题 目:Economic Impacts of the Great Eastern Japan Earthquake
主讲人: Prof. Hirokazu Tatano (Disaster Prevention Research Institute, Kyoto University)
时 间:2012年9月5日 下午3:00-5:30
地 点:主楼6层会议室
主讲人简介:
Prof. Hirokazu Tatano is a Professor of Disaster Prevention Research Institute in Kyoto University and is currently serving as a head of Research Division of Disaster Management for Safe and Secure Society. His research interest is in economic engineering of disasters, disaster risk governance and risk communicating systems. In relation to economic engineering of disasters, he works in the field of cost benefit analysis of integrated countermeasures including both risk control and risk financing countermeasures and economic analysis of disasters to enhance resilient society against disasters. Spatial computable general equilibrium approach with the realistic boundary conditions to analyze the economic impact of disaster is also his current research focus. He published more than 110 refereed papers, two edited books and 9 book chapters.He is a leader of the Disaster Risk Management Research Field in Kyoto University GCOE Program for “Human Security Engineering for Asian Mega-Cities” for recent five years. He has been serving as a vise-president of International Society for Integrated Disaster Risk Management.
内容简介:
On March 11th, 2011, the great East Japan Earthquake took place. The earthquake and tsunami killed close to 25000 people’s life and bring about tremendous difficulty to Japanese society. Strong ground motion and liquefaction caused by the earthquake was widely distributed in the Tohoku and northern part of Kanto region and harms the capacity of production and led the shortage of critical imputes to industry. Tsunami followed to the ear hake swapped away entire buildings in many cities which are in the coastal area in the affected region and also flow away the functionality of industrial complex which are located in the harbor areas.
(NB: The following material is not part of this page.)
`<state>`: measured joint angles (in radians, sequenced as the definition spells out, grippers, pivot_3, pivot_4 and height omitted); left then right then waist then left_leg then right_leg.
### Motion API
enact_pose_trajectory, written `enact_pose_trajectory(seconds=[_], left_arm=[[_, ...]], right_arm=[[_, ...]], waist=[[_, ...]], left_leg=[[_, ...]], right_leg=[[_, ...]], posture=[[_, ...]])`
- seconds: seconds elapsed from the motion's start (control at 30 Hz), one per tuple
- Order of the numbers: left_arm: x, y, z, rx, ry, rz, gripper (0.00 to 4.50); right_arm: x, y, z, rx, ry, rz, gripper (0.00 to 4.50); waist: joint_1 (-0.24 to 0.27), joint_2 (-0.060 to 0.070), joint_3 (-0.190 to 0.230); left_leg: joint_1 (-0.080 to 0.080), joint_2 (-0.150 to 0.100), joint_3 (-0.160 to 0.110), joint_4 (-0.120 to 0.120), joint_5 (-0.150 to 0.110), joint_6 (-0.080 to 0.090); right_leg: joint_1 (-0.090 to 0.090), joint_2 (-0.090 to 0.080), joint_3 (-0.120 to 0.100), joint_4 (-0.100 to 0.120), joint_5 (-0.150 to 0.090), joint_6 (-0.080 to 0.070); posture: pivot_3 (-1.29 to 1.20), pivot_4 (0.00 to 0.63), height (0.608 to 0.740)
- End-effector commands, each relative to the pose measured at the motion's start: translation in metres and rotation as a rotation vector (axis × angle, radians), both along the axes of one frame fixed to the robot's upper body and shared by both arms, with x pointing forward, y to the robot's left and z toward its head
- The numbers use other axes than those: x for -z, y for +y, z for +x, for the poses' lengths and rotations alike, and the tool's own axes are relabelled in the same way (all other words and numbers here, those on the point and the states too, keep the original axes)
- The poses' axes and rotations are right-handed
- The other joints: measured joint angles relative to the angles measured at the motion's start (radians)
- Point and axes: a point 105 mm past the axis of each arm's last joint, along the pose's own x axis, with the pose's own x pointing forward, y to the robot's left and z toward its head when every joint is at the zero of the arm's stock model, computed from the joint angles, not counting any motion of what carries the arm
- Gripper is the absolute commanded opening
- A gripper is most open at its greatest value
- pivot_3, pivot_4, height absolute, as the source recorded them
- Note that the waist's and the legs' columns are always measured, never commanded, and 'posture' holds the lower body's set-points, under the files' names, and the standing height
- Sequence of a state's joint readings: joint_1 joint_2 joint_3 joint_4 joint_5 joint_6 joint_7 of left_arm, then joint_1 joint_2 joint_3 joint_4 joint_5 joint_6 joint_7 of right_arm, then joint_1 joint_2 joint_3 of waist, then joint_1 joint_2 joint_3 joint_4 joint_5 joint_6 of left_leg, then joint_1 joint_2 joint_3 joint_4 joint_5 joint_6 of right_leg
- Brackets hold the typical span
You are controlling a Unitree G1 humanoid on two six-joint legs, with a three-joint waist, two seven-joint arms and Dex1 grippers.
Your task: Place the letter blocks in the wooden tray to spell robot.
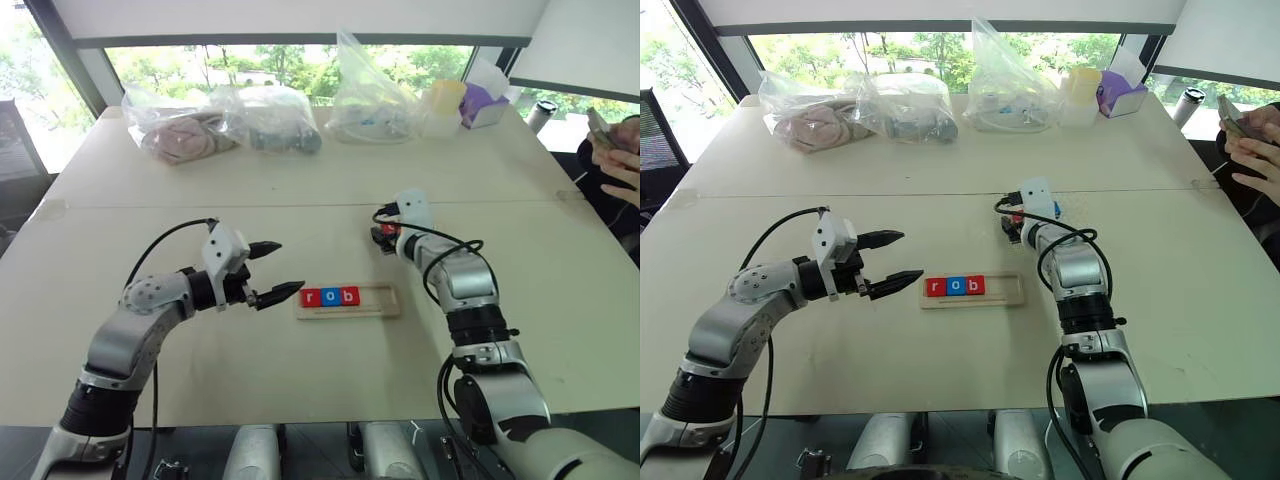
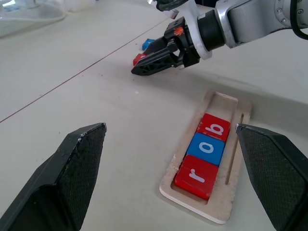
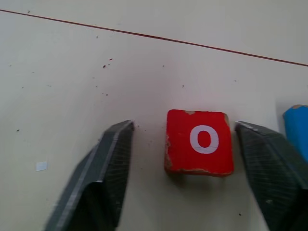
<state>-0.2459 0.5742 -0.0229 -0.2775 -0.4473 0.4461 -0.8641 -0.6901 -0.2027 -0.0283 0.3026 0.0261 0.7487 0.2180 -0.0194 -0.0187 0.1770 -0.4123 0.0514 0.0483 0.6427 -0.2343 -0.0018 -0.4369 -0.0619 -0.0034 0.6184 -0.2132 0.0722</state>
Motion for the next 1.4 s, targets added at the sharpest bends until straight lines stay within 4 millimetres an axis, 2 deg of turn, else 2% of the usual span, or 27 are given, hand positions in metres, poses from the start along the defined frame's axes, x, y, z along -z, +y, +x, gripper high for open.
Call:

Modern societies are dependent on mutually connected economic system, which are getting less redundant to seek the benefit of economic return to scale. Based on the desktop research and surveys, we would like to point out the lessons learned from the March 11’s disaster, especially in the area of socio-economic impacts. In the presentation, meaning of the criticality is discussed. Critical inputs has the feature of “low substitutability”, means the decrease of the supply of the input from particular sources courses the decrease of production because the difficulty of alternative sources of the supply of the input. Such a low substitutability leads the cascading effect to the economy. We will investigate why such cascading effects took place after the March 11th event.